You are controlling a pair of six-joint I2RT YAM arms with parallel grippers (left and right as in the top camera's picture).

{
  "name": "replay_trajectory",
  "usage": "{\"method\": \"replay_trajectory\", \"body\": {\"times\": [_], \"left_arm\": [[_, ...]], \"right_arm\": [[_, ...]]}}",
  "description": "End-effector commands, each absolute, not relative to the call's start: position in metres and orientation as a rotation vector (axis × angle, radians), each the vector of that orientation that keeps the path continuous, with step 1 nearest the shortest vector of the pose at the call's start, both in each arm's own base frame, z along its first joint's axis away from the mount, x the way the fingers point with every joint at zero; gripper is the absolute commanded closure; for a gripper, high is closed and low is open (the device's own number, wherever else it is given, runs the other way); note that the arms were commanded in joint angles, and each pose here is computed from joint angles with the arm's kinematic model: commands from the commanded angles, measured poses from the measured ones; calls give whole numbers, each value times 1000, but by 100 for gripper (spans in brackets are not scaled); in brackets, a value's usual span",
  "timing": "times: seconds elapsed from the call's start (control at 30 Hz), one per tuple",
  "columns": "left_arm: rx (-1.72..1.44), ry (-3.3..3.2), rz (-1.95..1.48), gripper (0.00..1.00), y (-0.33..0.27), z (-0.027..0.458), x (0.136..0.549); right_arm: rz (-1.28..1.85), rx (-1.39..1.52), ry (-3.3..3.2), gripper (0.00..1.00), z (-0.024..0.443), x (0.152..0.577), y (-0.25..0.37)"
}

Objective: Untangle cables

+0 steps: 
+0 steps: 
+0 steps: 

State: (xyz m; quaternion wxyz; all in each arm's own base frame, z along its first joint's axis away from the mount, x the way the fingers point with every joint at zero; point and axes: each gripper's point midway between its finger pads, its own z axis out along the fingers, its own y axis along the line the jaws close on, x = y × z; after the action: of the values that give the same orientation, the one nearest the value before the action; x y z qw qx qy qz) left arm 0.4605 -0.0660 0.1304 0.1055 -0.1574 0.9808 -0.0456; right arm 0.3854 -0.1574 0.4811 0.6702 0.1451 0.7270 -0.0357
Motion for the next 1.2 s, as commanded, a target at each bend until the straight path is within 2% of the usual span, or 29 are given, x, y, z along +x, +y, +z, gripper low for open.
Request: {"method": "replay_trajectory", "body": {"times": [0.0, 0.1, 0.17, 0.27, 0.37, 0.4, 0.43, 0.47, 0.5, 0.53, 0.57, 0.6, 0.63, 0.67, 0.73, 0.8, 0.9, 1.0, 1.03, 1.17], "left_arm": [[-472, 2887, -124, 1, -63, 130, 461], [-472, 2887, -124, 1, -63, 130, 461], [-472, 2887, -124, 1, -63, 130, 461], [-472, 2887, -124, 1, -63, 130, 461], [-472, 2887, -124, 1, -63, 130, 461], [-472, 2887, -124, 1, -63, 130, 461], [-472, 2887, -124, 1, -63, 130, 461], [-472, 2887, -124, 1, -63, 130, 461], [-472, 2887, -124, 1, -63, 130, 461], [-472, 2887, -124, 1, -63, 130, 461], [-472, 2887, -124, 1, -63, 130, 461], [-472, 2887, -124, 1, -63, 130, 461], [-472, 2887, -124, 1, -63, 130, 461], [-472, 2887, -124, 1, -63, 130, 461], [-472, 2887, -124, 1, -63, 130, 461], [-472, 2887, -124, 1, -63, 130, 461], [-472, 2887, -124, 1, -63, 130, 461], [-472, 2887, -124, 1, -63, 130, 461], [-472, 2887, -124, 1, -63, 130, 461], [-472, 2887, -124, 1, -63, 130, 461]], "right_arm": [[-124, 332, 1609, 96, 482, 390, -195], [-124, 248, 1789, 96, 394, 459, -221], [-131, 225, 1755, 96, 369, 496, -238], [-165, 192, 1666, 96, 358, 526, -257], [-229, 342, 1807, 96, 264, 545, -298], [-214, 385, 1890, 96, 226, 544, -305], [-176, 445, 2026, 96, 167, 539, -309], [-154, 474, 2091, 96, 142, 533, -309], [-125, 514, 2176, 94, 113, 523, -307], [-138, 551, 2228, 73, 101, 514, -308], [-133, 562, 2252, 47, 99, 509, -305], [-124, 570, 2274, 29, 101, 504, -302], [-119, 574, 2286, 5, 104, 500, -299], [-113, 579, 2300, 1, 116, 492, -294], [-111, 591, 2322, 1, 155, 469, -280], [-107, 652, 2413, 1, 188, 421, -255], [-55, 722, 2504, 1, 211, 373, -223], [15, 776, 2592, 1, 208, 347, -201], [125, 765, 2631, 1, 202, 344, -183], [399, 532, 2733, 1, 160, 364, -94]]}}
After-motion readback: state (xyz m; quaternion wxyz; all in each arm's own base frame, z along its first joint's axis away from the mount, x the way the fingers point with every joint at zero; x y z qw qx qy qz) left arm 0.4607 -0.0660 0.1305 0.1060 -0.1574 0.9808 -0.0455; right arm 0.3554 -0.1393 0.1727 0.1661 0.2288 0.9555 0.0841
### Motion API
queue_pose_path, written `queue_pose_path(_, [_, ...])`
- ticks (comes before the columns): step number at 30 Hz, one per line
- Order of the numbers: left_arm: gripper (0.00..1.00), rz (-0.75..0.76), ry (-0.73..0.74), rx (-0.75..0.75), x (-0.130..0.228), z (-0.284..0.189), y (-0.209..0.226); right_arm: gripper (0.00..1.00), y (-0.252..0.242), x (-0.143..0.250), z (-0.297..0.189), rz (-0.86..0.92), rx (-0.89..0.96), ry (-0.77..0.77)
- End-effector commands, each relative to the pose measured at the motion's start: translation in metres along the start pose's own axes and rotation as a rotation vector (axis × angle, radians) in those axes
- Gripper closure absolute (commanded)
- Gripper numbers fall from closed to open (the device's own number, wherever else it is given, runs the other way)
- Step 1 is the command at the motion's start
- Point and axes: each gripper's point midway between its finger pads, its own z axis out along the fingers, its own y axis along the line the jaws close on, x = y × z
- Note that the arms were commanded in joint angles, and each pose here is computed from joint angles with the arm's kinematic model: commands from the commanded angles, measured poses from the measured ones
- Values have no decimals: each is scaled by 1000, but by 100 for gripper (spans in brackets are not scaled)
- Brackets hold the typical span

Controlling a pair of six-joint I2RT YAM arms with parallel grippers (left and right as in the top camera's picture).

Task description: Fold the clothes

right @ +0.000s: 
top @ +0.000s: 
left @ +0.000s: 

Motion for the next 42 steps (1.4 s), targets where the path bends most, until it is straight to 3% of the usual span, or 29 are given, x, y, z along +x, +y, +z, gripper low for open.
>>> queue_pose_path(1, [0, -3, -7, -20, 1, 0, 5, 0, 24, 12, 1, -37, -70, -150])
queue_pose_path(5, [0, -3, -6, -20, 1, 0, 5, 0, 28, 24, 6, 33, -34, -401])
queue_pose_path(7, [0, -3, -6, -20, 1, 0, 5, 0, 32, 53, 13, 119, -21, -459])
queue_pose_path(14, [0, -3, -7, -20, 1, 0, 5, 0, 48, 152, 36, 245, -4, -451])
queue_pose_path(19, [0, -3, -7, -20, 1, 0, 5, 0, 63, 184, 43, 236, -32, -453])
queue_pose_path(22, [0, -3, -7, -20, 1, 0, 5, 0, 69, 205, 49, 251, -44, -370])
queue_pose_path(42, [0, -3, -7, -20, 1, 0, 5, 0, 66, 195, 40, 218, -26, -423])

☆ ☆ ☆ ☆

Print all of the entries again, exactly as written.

You are controlling a pair of six-joint I2RT YAM arms with parallel grippers (left and right as in the top camera's picture).

{
  "name": "replay_trajectory",
  "usage": "{\"method\": \"replay_trajectory\", \"body\": {\"times\": [_], \"left_arm\": [[_, ...]], \"right_arm\": [[_, ...]]}}",
  "description": "End-effector commands, each absolute, not relative to the call's start: position in metres and orientation as a rotation vector (axis × angle, radians), each the vector of that orientation that keeps the path continuous, with step 1 nearest the shortest vector of the pose at the call's start, both in each arm's own base frame, z along its first joint's axis away from the mount, x the way the fingers point with every joint at zero; gripper is the absolute commanded closure; for a gripper, high is closed and low is open (the device's own number, wherever else it is given, runs the other way); note that the arms were commanded in joint angles, and each pose here is computed from joint angles with the arm's kinematic model: commands from the commanded angles, measured poses from the measured ones; calls give whole numbers, each value times 1000, but by 100 for gripper (spans in brackets are not scaled); in brackets, a value's usual span",
  "timing": "times: seconds elapsed from the call's start (control at 30 Hz), one per tuple",
  "columns": "left_arm: rx (-1.72..1.44), ry (-3.3..3.2), rz (-1.95..1.48), gripper (0.00..1.00), y (-0.33..0.27), z (-0.027..0.458), x (0.136..0.549); right_arm: rz (-1.28..1.85), rx (-1.39..1.52), ry (-3.3..3.2), gripper (0.00..1.00), z (-0.024..0.443), x (0.152..0.577), y (-0.25..0.37)"
}

Objective: Untangle cables

+0 steps: 
+0 steps: 
+0 steps: 

State: (xyz m; quaternion wxyz; all in each arm's own base frame, z along its first joint's axis away from the mount, x the way the fingers point with every joint at zero; point and axes: each gripper's point midway between its finger pads, its own z axis out along the fingers, its own y axis along the line the jaws close on, x = y × z; after the action: of the values that give the same orientation, the one nearest the value before the action; x y z qw qx qy qz) left arm 0.4605 -0.0660 0.1304 0.1055 -0.1574 0.9808 -0.0456; right arm 0.3854 -0.1574 0.4811 0.6702 0.1451 0.7270 -0.0357
Motion for the next 1.2 s, as commanded, a target at each bend until the straight path is within 2% of the usual span, or 29 are given, x, y, z along +x, +y, +z, gripper low for open.
Request: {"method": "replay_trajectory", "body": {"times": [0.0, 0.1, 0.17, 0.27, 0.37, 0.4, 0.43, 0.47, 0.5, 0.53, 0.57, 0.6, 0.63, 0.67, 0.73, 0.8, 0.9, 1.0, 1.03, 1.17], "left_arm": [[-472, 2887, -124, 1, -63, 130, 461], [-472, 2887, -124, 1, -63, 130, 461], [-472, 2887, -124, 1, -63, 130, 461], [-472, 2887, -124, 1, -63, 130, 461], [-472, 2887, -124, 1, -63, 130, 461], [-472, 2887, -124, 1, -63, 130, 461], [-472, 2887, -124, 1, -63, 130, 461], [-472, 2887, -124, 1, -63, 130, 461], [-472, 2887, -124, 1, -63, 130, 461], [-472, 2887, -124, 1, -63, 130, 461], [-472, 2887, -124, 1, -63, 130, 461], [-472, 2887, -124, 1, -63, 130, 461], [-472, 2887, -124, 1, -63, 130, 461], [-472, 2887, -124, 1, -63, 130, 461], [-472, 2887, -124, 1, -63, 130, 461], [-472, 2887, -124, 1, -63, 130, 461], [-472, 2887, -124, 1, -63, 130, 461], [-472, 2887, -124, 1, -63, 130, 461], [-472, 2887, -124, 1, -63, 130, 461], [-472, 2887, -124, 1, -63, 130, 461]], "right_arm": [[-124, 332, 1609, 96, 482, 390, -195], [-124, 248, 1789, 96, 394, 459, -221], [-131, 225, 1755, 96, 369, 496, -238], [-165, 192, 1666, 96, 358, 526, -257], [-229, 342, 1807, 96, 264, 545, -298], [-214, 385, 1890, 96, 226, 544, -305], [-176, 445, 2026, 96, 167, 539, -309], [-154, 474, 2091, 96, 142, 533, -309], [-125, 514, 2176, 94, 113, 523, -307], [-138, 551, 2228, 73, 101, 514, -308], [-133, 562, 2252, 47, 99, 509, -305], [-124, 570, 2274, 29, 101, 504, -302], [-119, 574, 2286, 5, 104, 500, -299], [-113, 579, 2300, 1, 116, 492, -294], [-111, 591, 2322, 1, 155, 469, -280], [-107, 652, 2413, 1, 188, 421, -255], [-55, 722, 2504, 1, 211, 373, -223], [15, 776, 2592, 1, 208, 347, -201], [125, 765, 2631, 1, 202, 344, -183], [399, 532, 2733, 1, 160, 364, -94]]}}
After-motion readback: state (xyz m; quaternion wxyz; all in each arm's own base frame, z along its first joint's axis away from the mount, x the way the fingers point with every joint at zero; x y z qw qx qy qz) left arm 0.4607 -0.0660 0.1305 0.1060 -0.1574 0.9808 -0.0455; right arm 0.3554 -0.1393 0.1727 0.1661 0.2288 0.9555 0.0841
### Motion API
queue_pose_path, written `queue_pose_path(_, [_, ...])`
- ticks (comes before the columns): step number at 30 Hz, one per line
- Order of the numbers: left_arm: gripper (0.00..1.00), rz (-0.75..0.76), ry (-0.73..0.74), rx (-0.75..0.75), x (-0.130..0.228), z (-0.284..0.189), y (-0.209..0.226); right_arm: gripper (0.00..1.00), y (-0.252..0.242), x (-0.143..0.250), z (-0.297..0.189), rz (-0.86..0.92), rx (-0.89..0.96), ry (-0.77..0.77)
- End-effector commands, each relative to the pose measured at the motion's start: translation in metres along the start pose's own axes and rotation as a rotation vector (axis × angle, radians) in those axes
- Gripper closure absolute (commanded)
- Gripper numbers fall from closed to open (the device's own number, wherever else it is given, runs the other way)
- Step 1 is the command at the motion's start
- Point and axes: each gripper's point midway between its finger pads, its own z axis out along the fingers, its own y axis along the line the jaws close on, x = y × z
- Note that the arms were commanded in joint angles, and each pose here is computed from joint angles with the arm's kinematic model: commands from the commanded angles, measured poses from the measured ones
- Values have no decimals: each is scaled by 1000, but by 100 for gripper (spans in brackets are not scaled)
- Brackets hold the typical span

Controlling a pair of six-joint I2RT YAM arms with parallel grippers (left and right as in the top camera's picture).

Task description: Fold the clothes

right @ +0.000s: 
top @ +0.000s: 
left @ +0.000s: 

Motion for the next 42 steps (1.4 s), targets where the path bends most, until it is straight to 3% of the usual span, or 29 are given, x, y, z along +x, +y, +z, gripper low for open.
>>> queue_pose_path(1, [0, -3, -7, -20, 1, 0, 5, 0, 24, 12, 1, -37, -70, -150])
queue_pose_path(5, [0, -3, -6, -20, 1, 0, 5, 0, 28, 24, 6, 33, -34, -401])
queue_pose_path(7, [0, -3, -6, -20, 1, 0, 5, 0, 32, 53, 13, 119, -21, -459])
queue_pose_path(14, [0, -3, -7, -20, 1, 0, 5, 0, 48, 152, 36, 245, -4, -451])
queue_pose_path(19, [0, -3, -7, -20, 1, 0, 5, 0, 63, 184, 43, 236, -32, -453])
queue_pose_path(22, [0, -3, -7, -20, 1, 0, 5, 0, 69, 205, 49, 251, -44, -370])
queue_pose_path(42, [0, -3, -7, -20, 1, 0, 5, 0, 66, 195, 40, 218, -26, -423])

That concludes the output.